Spiritual Medication

by John McConnell

"So then faith comes by hearing, and hearing by the word of God."

Rom. 10:17, NKJV.


Every morning I line up about fifteen pill boxes on the kitchen counter preparing for my daily medication. These include vitamins, minerals, anti-oxidant pills, anti-inflammatory pills, pills for hypertension , pills for cholesterol control, pills for joint pain, and they are all considered necessary to maintain health and a comfortable lifestyle. This was not always so, but we have become a highly medicated society. There seems to be a pill for just about every human malady. Even the progress of so-called incurable diseases can be slowed and sometimes temporarily stalled by modern drugs. Of course, when medication fails, we must resort to surgery or radiation. A multi-million dollar pharmaceutical industry and research have resulted from the demand for ever more effective drugs. A federal agency, the FDA, has been established to monitor and certify the safety of these drugs.
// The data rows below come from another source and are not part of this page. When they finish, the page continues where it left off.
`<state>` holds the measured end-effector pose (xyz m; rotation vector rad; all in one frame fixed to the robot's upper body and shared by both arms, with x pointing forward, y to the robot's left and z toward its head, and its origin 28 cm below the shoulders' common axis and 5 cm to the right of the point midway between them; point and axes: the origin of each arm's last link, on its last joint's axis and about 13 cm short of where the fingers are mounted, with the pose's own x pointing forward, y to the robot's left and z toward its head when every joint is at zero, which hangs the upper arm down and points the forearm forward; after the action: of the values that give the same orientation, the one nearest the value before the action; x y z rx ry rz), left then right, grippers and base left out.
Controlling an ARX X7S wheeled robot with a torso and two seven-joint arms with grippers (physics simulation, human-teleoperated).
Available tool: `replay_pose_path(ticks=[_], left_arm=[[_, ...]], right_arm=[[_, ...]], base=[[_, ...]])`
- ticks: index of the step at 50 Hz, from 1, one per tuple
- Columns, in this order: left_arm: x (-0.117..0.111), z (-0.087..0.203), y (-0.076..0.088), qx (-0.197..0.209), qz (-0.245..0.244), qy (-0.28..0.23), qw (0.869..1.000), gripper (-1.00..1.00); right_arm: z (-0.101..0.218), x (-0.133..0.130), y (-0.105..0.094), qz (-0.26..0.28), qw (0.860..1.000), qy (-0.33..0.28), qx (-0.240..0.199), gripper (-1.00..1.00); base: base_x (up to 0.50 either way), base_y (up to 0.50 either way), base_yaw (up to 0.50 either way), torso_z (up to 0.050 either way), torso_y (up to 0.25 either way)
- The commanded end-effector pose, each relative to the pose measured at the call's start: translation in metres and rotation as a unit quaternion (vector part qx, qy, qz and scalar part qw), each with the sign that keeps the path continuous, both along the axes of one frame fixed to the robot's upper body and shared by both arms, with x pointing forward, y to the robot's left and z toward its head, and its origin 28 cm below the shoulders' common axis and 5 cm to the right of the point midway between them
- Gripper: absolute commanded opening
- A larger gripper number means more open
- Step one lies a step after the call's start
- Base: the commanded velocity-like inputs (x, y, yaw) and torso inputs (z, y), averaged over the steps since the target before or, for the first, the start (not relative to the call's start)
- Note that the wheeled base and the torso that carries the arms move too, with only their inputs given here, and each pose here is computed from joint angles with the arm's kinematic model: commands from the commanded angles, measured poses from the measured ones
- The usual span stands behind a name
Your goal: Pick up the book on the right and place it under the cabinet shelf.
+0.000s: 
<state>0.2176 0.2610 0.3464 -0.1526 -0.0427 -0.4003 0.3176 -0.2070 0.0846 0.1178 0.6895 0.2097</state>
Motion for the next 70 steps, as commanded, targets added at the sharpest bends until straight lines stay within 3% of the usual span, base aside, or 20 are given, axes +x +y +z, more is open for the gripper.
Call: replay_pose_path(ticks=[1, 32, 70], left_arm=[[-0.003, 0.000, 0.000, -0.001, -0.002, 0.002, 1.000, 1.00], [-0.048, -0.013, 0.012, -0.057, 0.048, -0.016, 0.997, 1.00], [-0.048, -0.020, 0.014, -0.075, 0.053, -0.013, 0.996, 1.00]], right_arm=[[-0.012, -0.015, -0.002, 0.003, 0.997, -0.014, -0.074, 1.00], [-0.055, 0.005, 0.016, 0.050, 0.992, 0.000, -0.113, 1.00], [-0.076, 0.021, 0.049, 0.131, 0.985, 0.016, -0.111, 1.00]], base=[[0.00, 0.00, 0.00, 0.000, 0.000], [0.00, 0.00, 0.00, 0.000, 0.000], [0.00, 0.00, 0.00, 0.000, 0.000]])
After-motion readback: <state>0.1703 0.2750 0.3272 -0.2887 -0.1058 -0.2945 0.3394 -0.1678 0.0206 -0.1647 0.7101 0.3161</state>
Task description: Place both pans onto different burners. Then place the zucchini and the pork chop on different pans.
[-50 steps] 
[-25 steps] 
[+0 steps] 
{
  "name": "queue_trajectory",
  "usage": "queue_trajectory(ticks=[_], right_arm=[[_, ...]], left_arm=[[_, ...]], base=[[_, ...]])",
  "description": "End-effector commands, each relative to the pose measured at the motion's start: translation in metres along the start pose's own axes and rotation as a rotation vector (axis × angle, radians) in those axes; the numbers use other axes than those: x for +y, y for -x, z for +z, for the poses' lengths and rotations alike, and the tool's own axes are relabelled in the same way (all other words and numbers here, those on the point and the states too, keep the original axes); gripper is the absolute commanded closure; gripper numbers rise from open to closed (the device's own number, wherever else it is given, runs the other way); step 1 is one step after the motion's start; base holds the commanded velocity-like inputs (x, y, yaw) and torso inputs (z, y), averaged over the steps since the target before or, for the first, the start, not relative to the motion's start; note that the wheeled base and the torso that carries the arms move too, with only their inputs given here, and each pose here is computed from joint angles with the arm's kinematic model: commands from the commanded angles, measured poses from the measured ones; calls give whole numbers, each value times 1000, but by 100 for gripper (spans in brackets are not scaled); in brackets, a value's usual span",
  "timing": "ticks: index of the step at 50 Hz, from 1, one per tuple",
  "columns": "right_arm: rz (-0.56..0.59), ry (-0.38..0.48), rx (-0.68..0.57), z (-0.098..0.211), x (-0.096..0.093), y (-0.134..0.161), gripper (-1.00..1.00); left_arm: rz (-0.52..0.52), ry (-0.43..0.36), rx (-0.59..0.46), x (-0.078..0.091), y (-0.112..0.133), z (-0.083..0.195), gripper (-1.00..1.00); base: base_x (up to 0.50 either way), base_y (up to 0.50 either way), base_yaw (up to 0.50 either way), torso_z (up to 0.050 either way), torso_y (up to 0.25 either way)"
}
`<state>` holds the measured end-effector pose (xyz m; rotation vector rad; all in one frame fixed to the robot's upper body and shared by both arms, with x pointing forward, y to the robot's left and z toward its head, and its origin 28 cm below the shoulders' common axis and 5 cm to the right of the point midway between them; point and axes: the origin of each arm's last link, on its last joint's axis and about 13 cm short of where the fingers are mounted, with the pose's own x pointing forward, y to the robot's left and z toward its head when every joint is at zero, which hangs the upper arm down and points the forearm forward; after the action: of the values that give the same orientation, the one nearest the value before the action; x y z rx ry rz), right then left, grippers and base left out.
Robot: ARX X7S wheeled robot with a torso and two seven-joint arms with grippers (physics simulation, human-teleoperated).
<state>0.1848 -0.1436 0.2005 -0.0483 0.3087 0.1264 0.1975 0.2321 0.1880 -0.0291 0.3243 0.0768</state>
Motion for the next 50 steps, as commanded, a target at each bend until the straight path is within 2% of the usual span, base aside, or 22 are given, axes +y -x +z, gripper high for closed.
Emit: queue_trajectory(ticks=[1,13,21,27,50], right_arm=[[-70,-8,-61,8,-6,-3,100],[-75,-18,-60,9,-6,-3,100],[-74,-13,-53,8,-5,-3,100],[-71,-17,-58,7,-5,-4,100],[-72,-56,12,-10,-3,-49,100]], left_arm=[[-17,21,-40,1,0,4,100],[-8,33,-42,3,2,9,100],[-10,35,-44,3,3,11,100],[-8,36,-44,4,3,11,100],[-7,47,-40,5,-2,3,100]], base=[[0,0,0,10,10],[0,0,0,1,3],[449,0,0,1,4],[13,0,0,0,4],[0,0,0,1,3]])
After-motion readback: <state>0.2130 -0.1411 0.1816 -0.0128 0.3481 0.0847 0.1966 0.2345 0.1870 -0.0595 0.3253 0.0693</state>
Many of these modern medications are arrived at by meticulous research in large modern laboratories, but some have been discovered seemingly by accident, or, as some would say, divine providence. The story of the discovery of penicillin is one such case. Winston Churchill was saved from drowning as a teenager by a classmate named Alexander Fleming. Churchill's parents were so grateful that they paid for Fleming's expenses to attend medical college. In 1928, while working in a laboratory, Fleming left a petri dish containing a bacterial culture on the counter overnight. The next morning he discovered that a mold had killed all the bacteria. He named the mold penicillin after the bacteria it had killed. By 1941 penicillin had become a miracle drug used to cure many bacterial infections. About that time Winston Churchill had become the prime minister of Britain and was attending an important meeting in Gibraltar. While there he became seriously ill with pneumonia. An emergency supply of penicillin was sent and administered, and Churchill's life was saved a second time by Alexander Fleming and his miracle drug.

Are we as careful and diligent to preserve our spiritual health as we are our physical? What precautions and what medications are we using to this end? Do we guard the avenues to the soul, the five senses, against infection that would contaminate our moral fiber? Do we harbor anti-social thoughts and feelings such as greed, envy, hate, or anger that would cause us to be spiritually ill? Or do we feed our minds with things that are true, noble, just, pure, and lovely (Phil 4:8)? As we medicate for good physical health, we also need to medicate for our spiritual well-being. This spiritual well-being depends on our faith in God's existence, His promises, and His provision for our salvation. This "faith comes by hearing, and hearing by the word of God" (Rom. 10:17). Daily reading and meditation on God's word is what I choose to call "spiritual medication."